Now, congressional Republicans hope they can begin debating the tax changes in earnest in October, when some members of the House Ways and Means Committee aim to advance a bill. If successful, the House could take that bill and vote on it sometime in November, with the focus then shifting to the Senate.
But the bill likely can't become law unless the House and Senate pass matching budget resolutions. This is a crucial step because passing matching budget resolutions would allow the Senate to pass tax changes with a simple majority of votes. If they don't pass the budget resolutions, the Senate will need 60 votes to pass any tax changes, something that is more difficult because Democrats could mobilize to block any plan. Republicans only control 52 of the 100 Senate seats. Neither the House nor the Senate has voted on a budget resolution yet, in part because of complaints from House conservatives that Republicans aren’t doing enough to cut spending.
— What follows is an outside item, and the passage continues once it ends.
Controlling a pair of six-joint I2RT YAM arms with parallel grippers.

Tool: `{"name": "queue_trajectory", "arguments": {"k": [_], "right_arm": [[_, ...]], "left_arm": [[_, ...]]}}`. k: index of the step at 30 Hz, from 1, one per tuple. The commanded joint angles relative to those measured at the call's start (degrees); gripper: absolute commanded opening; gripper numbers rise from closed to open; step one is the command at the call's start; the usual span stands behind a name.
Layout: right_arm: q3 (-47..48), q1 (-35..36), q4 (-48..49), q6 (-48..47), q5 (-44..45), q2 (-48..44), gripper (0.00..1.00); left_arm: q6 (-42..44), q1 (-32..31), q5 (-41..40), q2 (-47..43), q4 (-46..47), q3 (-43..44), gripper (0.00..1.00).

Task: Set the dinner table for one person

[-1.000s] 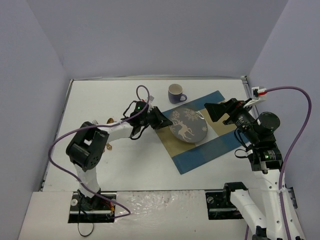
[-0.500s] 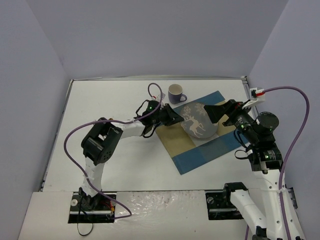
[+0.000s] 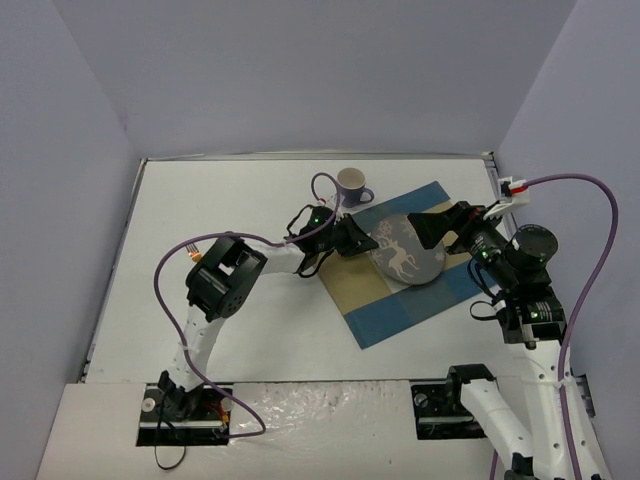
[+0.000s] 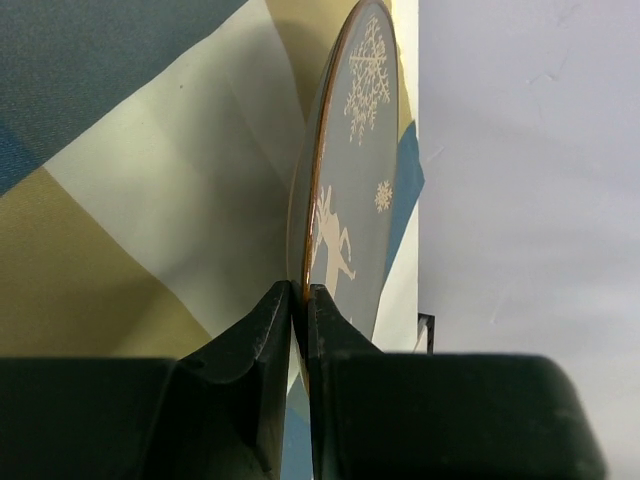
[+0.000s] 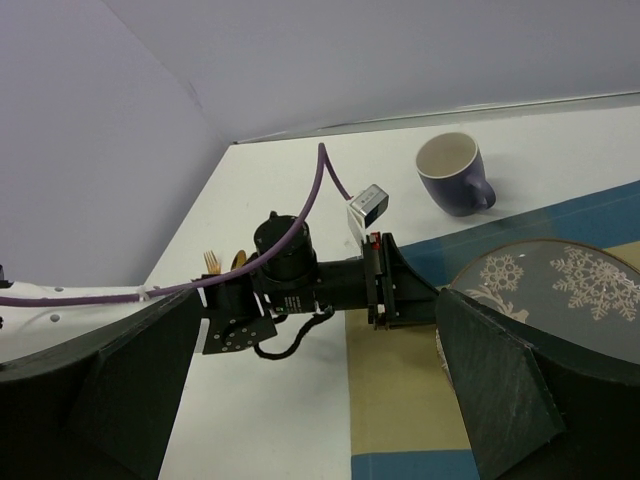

As the White House relies on House and Senate lawmakers to hash out details of the bill, top administration officials are spending more time traveling around the country to try to build consensus, something they didn't do as frequently during the failed effort to repeal the Affordable Care Act. There are signs that these visits could bear fruit. Trump and McConnell have a strained relationship, in part because of the failed health-care vote, but Treasury Secretary Steven Mnuchin visited McConnell in Kentucky last week and they jointly pledged to work together on the tax cut plan.
Similarly, Mnuchin was in Nevada on Monday visiting Sen. Dean Heller (R-Nev.) and business executives. Heller raised numerous concerns about the health-care repeal effort, but he seemed much more enthusiastic about the tax changes. His support would be crucial, as he is a member of the tax-writing Senate Finance Committee.
And even Trump's visit to Missouri on Wednesday is showing signs of making a political impact. Sen. Claire McCaskill (D-Mo.) has raised concerns about the White House's initial tax-cut plan, but on Saturday she said she saw an opening for working with the Trump administration on the effort.
“This is an area on which I’m optimistic President Trump and I will find common ground,” McCaskill said. “I’ve talked in a lot of my town halls about my support for simplifying the tax code by cleaning out loopholes and goodies for special interests, and lowering the corporate tax rate — as long as we’re doing it all through the lens of strengthening Missouri’s working families.”
McCaskill is up for reelection in November in a state that overwhelmingly supported Trump in the 2016 elections.